EXERCISE OBJECTIVE => Emit the line that holds "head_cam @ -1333" and all lines following it through the end of the data, verbatim, and nothing else.

________________________

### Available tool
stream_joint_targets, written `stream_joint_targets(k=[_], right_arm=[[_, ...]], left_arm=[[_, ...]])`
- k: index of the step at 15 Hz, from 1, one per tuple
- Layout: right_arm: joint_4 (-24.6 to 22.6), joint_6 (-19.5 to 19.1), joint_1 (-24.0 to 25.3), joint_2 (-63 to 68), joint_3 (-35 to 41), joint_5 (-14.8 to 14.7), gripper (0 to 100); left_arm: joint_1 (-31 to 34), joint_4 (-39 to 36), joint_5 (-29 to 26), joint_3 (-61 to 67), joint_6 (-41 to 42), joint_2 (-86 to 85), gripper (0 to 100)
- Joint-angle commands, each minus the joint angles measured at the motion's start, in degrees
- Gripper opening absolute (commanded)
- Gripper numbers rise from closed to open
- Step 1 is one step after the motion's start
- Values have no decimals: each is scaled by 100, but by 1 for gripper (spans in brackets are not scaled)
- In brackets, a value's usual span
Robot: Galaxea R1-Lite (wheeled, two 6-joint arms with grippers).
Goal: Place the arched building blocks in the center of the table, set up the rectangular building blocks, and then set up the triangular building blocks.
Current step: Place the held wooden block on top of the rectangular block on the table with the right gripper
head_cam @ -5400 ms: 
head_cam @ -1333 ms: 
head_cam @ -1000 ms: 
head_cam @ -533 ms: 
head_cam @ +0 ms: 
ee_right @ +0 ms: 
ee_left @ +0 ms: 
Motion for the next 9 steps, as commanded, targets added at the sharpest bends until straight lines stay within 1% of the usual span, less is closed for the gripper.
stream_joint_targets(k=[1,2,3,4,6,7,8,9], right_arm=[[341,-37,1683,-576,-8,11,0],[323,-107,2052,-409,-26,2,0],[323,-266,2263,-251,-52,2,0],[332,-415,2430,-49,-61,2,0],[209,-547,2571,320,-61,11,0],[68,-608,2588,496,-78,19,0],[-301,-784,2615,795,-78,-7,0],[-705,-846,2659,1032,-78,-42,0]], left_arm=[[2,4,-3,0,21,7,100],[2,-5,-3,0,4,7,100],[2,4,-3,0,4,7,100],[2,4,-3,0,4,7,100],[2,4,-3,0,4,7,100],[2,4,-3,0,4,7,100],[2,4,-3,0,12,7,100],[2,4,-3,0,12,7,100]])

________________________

ANSWER SECTION =>
head_cam @ -1333 ms: 
head_cam @ -1000 ms: 
head_cam @ -533 ms: 
head_cam @ +0 ms: 
ee_right @ +0 ms: 
ee_left @ +0 ms: 
Motion for the next 9 steps, as commanded, targets added at the sharpest bends until straight lines stay within 1% of the usual span, less is closed for the gripper.
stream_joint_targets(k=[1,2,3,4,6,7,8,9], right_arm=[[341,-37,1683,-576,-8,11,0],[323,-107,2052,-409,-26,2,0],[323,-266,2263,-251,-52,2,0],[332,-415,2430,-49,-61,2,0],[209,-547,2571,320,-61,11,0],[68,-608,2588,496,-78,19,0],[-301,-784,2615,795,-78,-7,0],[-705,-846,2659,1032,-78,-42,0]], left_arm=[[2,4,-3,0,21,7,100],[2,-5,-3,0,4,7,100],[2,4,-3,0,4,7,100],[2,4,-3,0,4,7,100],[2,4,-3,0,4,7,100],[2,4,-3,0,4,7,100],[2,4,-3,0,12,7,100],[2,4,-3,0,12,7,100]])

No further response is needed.